Load TFinfo object which was saved with the function; “save_as_parquet”.

Parameters

folder_path (str) – folder path

Returns

Loaded TFinfo object.

Return type

TFinfo

celloracle.motif_analysis.load_motifs(motifs_name, force_download=False)

Load motifs from celloracle motif database

Parameters

motifs_name (str) – Name of motifs.

Returns

List of gimmemotifs.motif object.

Return type

list

celloracle.motif_analysis.make_TFinfo_from_scanned_file(path_to_raw_bed, path_to_scanned_result_bed, ref_genome)

This function is currently an available.

celloracle.motif_analysis.peak2fasta(peak_ids, ref_genome, genomes_dir)

Convert peak_id into fasta object.

Parameters
  • peak_id (str or list of str) – Peak_id. e.g. “chr5_0930303_9499409” or it can be a list of peak_id. e.g. [“chr5_0930303_9499409”, “chr11_123445555_123445577”]

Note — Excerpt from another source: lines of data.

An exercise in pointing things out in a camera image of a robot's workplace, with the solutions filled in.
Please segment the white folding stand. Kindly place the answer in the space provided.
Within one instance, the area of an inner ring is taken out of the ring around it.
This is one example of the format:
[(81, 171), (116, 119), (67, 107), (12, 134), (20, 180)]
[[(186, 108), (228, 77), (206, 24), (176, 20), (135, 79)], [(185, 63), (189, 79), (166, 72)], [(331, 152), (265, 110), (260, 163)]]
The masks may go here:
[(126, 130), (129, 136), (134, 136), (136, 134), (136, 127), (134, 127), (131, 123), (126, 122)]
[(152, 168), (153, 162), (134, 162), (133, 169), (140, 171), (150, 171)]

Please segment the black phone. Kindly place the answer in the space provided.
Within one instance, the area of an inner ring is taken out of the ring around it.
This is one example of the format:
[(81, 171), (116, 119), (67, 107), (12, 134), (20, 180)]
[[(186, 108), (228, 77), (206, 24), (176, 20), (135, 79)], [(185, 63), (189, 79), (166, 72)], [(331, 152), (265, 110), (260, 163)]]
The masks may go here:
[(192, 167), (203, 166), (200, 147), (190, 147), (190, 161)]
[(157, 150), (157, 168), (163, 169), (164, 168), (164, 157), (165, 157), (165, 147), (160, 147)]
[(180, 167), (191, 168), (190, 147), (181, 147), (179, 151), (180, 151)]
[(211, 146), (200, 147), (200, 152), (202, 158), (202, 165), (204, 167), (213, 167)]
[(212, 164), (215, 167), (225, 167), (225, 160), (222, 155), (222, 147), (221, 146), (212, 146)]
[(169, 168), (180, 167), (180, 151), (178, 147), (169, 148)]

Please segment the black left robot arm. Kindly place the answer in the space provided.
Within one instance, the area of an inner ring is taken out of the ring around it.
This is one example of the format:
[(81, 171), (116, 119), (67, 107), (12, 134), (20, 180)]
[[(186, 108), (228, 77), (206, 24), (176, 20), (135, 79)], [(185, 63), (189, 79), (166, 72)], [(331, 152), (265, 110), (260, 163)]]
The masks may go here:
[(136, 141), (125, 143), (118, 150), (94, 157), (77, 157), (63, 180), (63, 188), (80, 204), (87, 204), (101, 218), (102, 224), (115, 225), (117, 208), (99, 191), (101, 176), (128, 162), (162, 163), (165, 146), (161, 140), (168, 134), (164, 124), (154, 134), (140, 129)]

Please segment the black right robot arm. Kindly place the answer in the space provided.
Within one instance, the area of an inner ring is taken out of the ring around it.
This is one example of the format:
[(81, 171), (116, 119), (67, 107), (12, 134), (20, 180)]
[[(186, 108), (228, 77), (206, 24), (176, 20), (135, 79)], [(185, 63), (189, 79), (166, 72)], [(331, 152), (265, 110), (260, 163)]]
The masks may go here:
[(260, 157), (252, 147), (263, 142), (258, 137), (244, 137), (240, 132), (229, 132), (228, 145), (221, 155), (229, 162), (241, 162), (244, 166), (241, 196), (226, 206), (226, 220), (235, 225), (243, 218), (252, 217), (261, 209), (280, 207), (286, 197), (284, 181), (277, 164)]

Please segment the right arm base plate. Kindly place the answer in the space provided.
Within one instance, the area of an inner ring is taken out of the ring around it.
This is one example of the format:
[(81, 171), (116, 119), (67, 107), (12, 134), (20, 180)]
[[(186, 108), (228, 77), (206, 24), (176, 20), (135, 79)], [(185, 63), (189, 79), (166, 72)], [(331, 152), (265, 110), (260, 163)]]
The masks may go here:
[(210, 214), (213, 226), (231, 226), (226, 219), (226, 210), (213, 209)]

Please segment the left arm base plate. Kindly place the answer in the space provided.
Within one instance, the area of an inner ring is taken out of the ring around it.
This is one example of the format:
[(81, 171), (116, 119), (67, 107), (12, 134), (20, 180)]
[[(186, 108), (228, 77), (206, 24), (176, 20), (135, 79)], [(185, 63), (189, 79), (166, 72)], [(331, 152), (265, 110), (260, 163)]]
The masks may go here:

  • ref_genome (str) – Reference genome name. e.g. “mm9”, “mm10”, “hg19” etc

  • genomes_dir (str) – Installation directory of Genomepy reference genome data.

Returns

DNA sequence in fasta format

Return type

gimmemotifs fasta object

celloracle.motif_analysis.read_bed(bed_path)

Load bed file and return as dataframe.

Parameters

bed_path (str) – File path.

Returns

bed file in dataframe.

Return type

pandas.dataframe

celloracle.motif_analysis.remove_zero_seq(fasta_object)

Remove DNA sequence with zero length

celloracle.motif_analysis.scan_dna_for_motifs(scanner_object, motifs_object, sequence_object, divide=100000, verbose=True, batch_size=None)

This is a wrapper function to scan DNA sequences searchig for Gene motifs.

Parameters
  • scanner_object (gimmemotifs.scanner) – Object that do motif scan.

  • motifs_object (gimmemotifs.motifs) – Object that stores motif data.

  • sequence_object (gimmemotifs.fasta) – Object that stores sequence data.

Returns

scan results is stored in data frame.

Return type

pandas.dataframe